一个正常人,不可能自己吻自己脖子,也够不到啊。

所以出现的唇形只有一个解释,别人的。

刚才离开的人,好像只有吴若雨。

江子寒皱着眉头。

“林过溪,你最好离我们家小雨远一些。”

果然是贱人,贱人说贱话!

林过溪侥幸活过来,那就是上天眷顾,给他一个复仇机会。

他可不会惯着江子寒。

于是,林过溪呵呵一笑。

“吴若雨什么时候成你家的了?你脑子也被车撞了,别忘了,现在我才是她老公。

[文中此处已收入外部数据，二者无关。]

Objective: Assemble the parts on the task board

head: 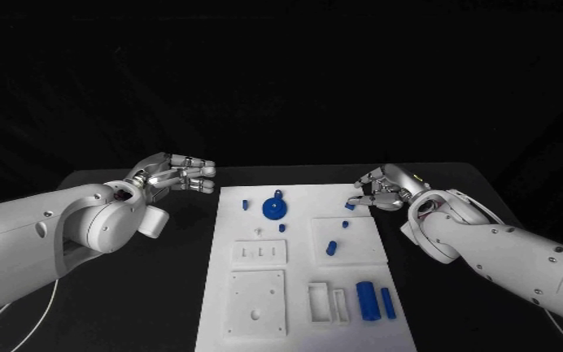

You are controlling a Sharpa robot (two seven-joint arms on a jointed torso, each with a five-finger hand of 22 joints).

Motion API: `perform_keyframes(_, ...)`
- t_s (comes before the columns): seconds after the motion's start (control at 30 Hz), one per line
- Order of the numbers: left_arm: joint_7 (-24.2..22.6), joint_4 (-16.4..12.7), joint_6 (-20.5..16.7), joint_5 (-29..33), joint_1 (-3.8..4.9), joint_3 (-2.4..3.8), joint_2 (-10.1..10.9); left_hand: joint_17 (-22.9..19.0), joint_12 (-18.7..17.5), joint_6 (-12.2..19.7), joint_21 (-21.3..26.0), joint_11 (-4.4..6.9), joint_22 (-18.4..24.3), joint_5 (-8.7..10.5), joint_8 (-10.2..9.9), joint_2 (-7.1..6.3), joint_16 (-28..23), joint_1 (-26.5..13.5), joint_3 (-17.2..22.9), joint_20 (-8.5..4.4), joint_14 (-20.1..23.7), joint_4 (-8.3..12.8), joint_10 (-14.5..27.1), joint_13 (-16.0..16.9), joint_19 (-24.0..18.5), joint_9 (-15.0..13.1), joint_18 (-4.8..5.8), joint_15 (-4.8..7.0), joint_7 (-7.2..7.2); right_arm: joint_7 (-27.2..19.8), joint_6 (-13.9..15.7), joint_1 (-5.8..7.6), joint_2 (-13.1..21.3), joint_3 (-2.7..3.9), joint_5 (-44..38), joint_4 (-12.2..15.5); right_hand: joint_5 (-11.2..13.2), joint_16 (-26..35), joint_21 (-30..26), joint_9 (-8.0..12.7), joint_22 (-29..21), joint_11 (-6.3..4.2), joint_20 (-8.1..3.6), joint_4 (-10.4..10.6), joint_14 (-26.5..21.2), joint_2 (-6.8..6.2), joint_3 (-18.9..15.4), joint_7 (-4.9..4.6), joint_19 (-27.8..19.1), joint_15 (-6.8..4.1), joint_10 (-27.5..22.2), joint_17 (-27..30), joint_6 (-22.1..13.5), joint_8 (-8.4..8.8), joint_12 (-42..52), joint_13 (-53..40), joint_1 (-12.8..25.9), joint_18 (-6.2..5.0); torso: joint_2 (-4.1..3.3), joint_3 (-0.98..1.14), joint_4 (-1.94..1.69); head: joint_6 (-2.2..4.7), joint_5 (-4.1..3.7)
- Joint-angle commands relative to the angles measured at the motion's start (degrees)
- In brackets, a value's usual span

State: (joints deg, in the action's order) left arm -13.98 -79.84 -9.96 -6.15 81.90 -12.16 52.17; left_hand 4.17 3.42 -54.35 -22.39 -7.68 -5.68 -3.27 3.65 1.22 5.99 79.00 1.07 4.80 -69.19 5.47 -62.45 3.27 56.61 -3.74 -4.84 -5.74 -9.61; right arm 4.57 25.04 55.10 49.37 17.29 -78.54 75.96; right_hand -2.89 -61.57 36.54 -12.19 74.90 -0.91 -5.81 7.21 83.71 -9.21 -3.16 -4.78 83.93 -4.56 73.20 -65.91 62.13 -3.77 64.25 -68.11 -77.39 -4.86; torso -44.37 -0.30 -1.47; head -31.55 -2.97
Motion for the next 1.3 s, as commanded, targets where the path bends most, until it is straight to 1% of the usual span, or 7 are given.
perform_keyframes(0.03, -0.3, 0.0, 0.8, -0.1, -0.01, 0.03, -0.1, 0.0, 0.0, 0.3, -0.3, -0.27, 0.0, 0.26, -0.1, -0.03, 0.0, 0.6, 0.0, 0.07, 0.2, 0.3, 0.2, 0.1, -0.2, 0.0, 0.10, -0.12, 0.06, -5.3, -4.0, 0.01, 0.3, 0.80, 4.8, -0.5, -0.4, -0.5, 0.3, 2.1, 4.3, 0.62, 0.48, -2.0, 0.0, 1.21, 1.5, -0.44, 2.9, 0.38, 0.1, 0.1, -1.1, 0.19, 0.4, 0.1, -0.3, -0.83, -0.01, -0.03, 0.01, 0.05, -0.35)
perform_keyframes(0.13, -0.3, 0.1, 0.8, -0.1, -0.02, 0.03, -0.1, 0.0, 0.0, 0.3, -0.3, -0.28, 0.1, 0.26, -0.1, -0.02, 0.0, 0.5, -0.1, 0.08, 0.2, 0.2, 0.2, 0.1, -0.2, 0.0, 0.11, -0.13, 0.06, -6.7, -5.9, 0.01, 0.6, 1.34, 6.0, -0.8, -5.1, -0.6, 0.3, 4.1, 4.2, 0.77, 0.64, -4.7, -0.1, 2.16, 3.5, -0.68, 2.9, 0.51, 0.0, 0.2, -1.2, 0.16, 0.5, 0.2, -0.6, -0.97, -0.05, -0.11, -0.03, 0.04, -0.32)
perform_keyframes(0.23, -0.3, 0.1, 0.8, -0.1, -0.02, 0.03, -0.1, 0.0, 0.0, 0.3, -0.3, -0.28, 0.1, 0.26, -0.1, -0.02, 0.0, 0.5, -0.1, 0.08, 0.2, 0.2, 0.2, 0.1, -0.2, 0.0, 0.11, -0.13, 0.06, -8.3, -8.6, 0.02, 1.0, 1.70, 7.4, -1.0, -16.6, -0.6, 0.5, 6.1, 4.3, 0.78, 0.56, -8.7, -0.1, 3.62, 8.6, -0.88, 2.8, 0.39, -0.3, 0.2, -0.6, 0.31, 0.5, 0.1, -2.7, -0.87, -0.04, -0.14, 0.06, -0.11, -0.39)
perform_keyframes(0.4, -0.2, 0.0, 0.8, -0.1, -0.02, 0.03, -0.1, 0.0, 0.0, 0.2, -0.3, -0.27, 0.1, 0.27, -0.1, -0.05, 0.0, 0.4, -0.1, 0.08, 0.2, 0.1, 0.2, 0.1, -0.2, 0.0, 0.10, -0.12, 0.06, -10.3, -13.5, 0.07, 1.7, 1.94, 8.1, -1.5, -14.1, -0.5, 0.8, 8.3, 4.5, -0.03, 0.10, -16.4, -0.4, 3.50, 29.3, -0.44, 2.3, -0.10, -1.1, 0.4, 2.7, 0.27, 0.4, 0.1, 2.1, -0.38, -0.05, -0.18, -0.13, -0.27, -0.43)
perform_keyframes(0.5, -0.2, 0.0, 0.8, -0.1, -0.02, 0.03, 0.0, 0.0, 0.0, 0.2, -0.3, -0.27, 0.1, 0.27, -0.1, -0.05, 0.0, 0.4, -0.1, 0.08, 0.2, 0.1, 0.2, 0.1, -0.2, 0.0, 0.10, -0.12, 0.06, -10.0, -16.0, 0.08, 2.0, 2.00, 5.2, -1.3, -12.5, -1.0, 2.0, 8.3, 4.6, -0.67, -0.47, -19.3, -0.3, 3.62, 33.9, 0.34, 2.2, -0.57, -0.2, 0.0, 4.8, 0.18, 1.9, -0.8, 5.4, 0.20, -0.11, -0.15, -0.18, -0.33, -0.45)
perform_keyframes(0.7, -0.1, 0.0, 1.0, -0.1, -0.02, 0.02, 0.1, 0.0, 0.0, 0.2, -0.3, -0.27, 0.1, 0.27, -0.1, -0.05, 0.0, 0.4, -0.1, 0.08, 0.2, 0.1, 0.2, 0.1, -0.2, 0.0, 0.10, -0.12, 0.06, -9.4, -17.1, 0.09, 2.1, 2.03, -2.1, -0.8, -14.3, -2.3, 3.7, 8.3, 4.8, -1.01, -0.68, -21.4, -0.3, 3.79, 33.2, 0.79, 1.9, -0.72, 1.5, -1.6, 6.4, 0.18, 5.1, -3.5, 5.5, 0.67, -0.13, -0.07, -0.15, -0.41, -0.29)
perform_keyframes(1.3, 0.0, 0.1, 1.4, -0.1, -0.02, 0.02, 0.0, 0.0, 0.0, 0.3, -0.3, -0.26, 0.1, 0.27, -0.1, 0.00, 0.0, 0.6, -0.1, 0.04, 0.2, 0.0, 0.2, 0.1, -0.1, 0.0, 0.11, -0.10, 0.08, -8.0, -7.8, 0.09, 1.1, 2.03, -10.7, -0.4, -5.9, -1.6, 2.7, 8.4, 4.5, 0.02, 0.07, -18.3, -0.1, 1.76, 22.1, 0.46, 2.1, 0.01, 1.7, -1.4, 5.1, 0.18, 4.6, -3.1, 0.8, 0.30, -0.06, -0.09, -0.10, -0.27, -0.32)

你算什么东西?充其量是吴若雨养的一条哈巴狗,开心了,摸一摸,不开心,踹一脚。”

江子寒被戳中敏感点。

确实,他目前状态和吴若雨的狗没区别。

林过溪在医院三四天,吴若雨手把手照顾了三四天。

上次江子寒住院,同样做了手术,吴若雨连一个晚上都没待住。

相同的遭遇,不同的经过,江子寒很窝心。

现在又被林过溪毫不掩饰的提出来,他更生气。

“你和小雨已经离婚了!以后,小雨会是我的女人。”

“是,我是要和吴若雨离婚,但你的女人,好像不在你的床上。”

林过溪故意拉开领子,让那红唇印暴露在江子寒视线中。

“你看看,这是什么?放心大胆的猜,猜错了,我不怪你。”

江子寒瞳孔紧缩,一股火气在心中盘旋,盘旋,经久不散。

林过溪还嫌火烧得不够旺。

“给你一个小小提示,唇印是一个女人的,很漂亮,身材很好,尤物。”

“林过溪!你特么混蛋。”

江子寒冲上来,竟然要论王八拳,揍林过溪。

千钧一发,门被推开,一个胖胖的中年人后发先至,抱住江子寒。

“你干什么!你冷静一点。”罗强呵道。

林过溪记得他,他就是撞人的司机,也是他找了一下午,机缘巧合,救了林过溪一命。

“我特么打死他!”

“先生,这里是医院,你冷静一点。”

罗强身高足足190,膀大腰圆,他去年才满四十岁,人生最年富力强的时候。

江子寒虽然也高,可身上没二两肉,根本不是罗强对手,被抱住后,一时半会儿,挣脱不开。

林过溪见状,忽然开始嚎。

“哎哟喂,打死人了哦,打死人了,我好痛啊。”

林过溪嚎得撕心裂肺,又按了床边的铃,引来一大群护士,医生。

他住的可是特别看护病房,能在这里住的病人,非富即贵,医院当然配备了最完善的安保系统。

“怎么回事?林先生,您没事吧。”医生问道。

林过溪表情痛苦,捂着肚子,他又指着江子寒。

“我根本不认识他,他冲进来就把我打一顿,我也不知道为什么,多亏这位先生保护我,我才没被他打死。”

如果林过溪说真的,那这事儿就大了。